Sinotrans prepares for IPO

The analysts meeting for a $500 million Hong Kong Stock Exchange listing was convened yesterday (Wednesday).

China's national transportation and logistics company, Sinotrans, is preparing to become the first major listing on the HKSE in 2003, with plans to raise up to $500 million. The company will sell 38.5% of its enlarged share capital through an offering led by Bank of China International and Credit Suisse First Boston.

However, the amount being sold to retail and international investors will probably amount to about $350 million, as 10% of the company's equity is likely to be taken up by strategic investors including a number of Sinotrans' many joint venture partners such as international express delivery group DHL.

Pre-marketing is currently scheduled to start on January 6, with roadshows set to begin about a week before Chinese New Year and pricing shortly after the end of the January break. Co-leads are CLSA, Cazenove, ING, JPMorgan and Salomon Smith Barney.

Founded in 1950, Sinotrans is an arm of the Ministry of Foreign Trade and Economic Co-operation (Moftec) and is officially known as China National Foreign Trade Transportation group. The parent company is a huge and geographically sprawling giant with about 67,000 employees, $2.66 billion in assets, 52 subsidiaries, 508 independent management companies and 238 joint ventures.

Its businesses span the whole gamut of transportation and its associated logistics including shipping, freight forwarding (it owns over a dozen port terminals), rail transportation, road transportation (it has its own trucking company) and warehousing.

General industries experts have traditionally been fairly unenthusiastic about the company, arguing that service standards vary wildly from region to region and that it has a huge and under utilized asset base. A number point out, for example, that many of the company's warehouses have large land banks that cannot be sufficiently developed because of their unappealing locations.

Transport logistics in China is also a fairly inefficient industry accounting for about 12.5% of the cost of goods compared to only 2.5% in more developed markets. Some analysts calculate that the logistics of getting goods from 'A to B' eats up to 20% of annual GDP and have been known to joke that it is still quicker to transport goods by bicycle through the country's congested city traffic.

However, the listco has been deliberately kept asset-light and has been carefully stripped down to just a few key physical assets such as strategic warehouses and only about 15,000 employees. It will house three main businesses: freight forwarding, shipping agency services and express services - the latter largely through Sinotrans' shareholding in Shanghai-listed SinoAir, which contains three express delivery JVs.

Revenue for the first half of the year totaled Rmb6 billion ($725.5 million), of which freight forwarding accounted for Rmb4.5 billion ($544 million), express services Rmb520 million ($63 million) and marine transportation Rmb740 million ($89.5 million). First half profit amounted to Rmb293 million ($35 million).

Seven mainly coastal provinces and municipalities have also been cherry picked and comprise: Shanghai; Jiangsu, Zhejiang; Shandong, Tianjin, Guangdong, Fujian and Liaoning. Industry specialists also comment that while there is potential for future asset injections, the restructuring work needed in many of the inland provinces means that only a couple are likely to be included over the short to medium term.
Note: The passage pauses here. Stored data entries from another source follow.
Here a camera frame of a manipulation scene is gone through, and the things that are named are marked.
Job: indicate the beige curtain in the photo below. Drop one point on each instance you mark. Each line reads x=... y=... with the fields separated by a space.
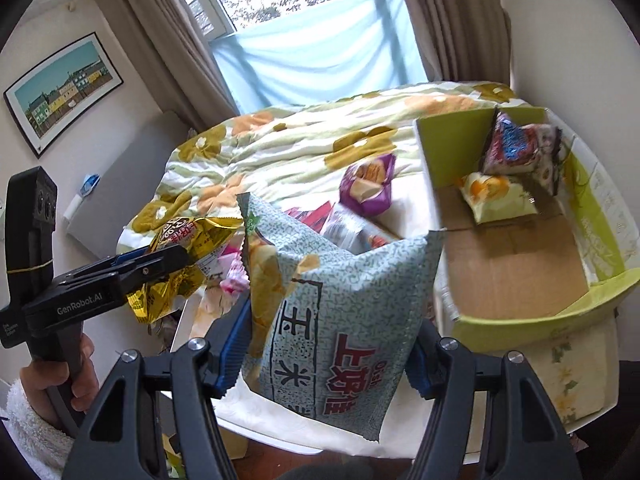
x=167 y=49
x=462 y=40

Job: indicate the framed houses picture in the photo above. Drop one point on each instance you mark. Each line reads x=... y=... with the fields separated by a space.
x=55 y=93

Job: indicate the pale yellow orange snack bag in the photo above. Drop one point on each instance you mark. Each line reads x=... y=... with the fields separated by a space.
x=496 y=198

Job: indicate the floral green orange quilt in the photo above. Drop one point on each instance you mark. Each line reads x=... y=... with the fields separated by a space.
x=295 y=157

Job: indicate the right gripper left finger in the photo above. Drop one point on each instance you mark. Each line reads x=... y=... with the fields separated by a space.
x=121 y=436

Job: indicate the newspaper print Tatre bag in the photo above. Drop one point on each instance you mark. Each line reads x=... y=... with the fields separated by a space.
x=348 y=231

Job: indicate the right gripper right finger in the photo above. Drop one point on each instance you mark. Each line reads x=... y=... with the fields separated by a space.
x=523 y=436

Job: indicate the dark red chocolate snack bag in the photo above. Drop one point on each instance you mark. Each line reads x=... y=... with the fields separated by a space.
x=532 y=149

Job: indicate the light blue window cloth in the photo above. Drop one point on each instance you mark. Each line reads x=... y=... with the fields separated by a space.
x=324 y=53

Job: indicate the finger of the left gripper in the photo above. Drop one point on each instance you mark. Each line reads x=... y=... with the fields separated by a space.
x=127 y=272

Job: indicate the gold chocolate snack bag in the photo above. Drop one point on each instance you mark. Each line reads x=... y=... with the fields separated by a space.
x=203 y=239

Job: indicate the pink white snack bag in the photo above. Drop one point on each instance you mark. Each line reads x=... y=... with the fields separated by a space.
x=227 y=280

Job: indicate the purple snack bag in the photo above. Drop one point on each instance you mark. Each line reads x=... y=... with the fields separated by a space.
x=366 y=187

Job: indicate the green cardboard box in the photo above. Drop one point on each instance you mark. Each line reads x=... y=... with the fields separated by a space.
x=509 y=283

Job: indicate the left hand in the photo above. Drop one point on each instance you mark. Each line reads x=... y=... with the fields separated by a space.
x=41 y=375

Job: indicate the beige curtain right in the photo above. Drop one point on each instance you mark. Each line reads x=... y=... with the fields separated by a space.
x=462 y=40

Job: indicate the beige curtain left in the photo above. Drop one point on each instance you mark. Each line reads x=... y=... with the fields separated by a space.
x=167 y=49

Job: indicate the blue white tube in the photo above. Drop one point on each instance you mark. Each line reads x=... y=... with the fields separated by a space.
x=87 y=187

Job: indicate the pink flat snack bag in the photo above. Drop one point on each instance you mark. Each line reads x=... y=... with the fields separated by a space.
x=314 y=219

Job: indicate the light green corn chip bag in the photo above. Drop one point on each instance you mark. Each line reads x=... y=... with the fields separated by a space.
x=332 y=331

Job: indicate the white fluffy left sleeve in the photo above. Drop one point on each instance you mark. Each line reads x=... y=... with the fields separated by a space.
x=43 y=447

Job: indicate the grey headboard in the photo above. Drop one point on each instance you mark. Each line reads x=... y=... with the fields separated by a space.
x=126 y=186
The company is likely to be pitched as a growth play rather than a restructuring play and its main appeal lies in its unique spread across the whole logistics industry. In most other countries, by contrast, transport logistics is operated by specialist companies along each point of the supply chain rather than as an integrated network.

This means that in valuation terms Sinotrans will be a blended play taking into account a number of global comparables such as shipping agents like Maersk and third party logistics providers like Kuehne & Nagel.

Greater multinational interest in China as a result of WTO and a growing trend for domestic companies to outsource logistics will be main earnings growth driver. From 1999 to 2001, Sinotrans is said to have reporting compound annual revenue growth of 19% and EBITDA growth of 33%.

Industry experts believe that consistently high EBITDA growth and the strategic support of a number of international competitors will be the key ingredients of a successful IPO. As an added sweetener, the company has also indicated that it will pay out up to 50% of net income in dividends.

One challenge the company will need to address during roadshows, however, is the traditional Chinese bugbear that local and national protectionism continues to hamper the activities of foreign operators. Where express delivery is concerned, the big four foreign express delivery companies have spent the past year locked in dispute with China Post, their main competitor and the industry's regulator.

In a bid to build up its own express delivery service, China Post has issued new regulations attempting to make foreign operators charge more for their services and ban them from delivering either personal or government-related packages.

Sinotrans intends to use 30% of proceeds from the IPO to develop its logistics distribution network, with 20% earmarked for capex for its freight forwarding activities and the remainder on IT and general working capital.